WHAT IS REQUIRED: Repeat all of the data word for word so that only the pictures are missing from the copy.

GIVEN MATERIAL:
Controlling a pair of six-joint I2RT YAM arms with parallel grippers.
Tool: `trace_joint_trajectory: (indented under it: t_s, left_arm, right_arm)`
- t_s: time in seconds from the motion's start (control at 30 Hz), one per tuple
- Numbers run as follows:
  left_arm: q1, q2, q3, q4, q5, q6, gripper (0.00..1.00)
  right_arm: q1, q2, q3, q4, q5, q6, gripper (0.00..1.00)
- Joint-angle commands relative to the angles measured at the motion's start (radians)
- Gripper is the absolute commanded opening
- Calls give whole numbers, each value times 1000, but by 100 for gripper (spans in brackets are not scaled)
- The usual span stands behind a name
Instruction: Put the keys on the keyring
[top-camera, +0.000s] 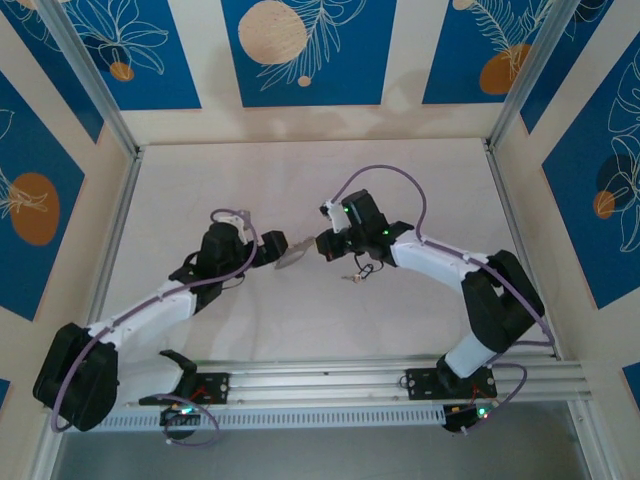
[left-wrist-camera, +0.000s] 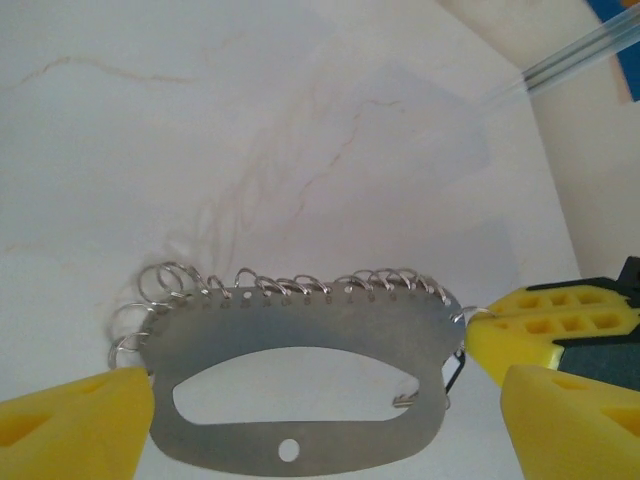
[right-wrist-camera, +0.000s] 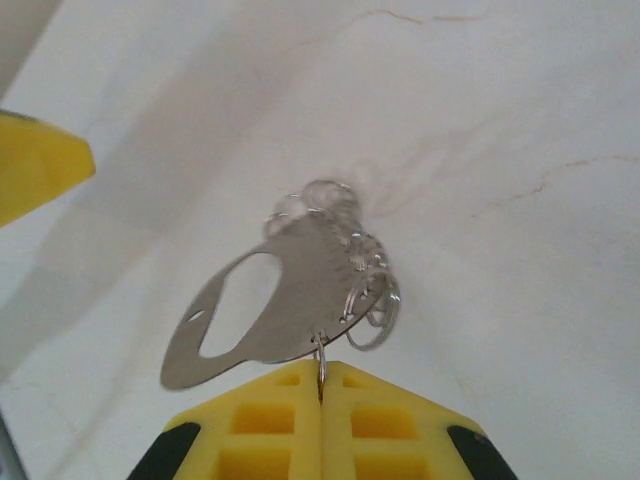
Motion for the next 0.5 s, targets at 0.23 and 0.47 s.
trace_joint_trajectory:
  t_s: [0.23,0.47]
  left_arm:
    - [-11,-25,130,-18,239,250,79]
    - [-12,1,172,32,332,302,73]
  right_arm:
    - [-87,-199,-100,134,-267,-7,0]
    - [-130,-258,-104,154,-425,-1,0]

RESULT:
Controlling a pair of six-joint I2RT YAM arms with parallel grippers.
Tool: `trace_joint_trajectory: (indented under it: t_s, left_arm, right_arm)`
- t_s: time in seconds from the motion's start (control at 30 Hz), one per tuple
- Numbers run as follows:
  left_arm: q1, q2, q3, q4, q5, q6, gripper (0.00..1.00)
  right_arm: q1, q2, q3, q4, q5, q6, gripper (0.00..1.00)
- Joint-angle commands relative to the angles measured at the motion's start (radians)
- Gripper is the absolute commanded opening
- Calls give whole numbers, each value times 1000, but by 100 for gripper (spans in brackets are not scaled)
- The usual span stands behind a name
Instruction: Put the keys on the keyring
[top-camera, +0.000s] 
[left-wrist-camera, +0.000s] 
[right-wrist-camera, +0.000s] 
Motion for the next 0.5 s, targets at 0.23 and 0.47 s.
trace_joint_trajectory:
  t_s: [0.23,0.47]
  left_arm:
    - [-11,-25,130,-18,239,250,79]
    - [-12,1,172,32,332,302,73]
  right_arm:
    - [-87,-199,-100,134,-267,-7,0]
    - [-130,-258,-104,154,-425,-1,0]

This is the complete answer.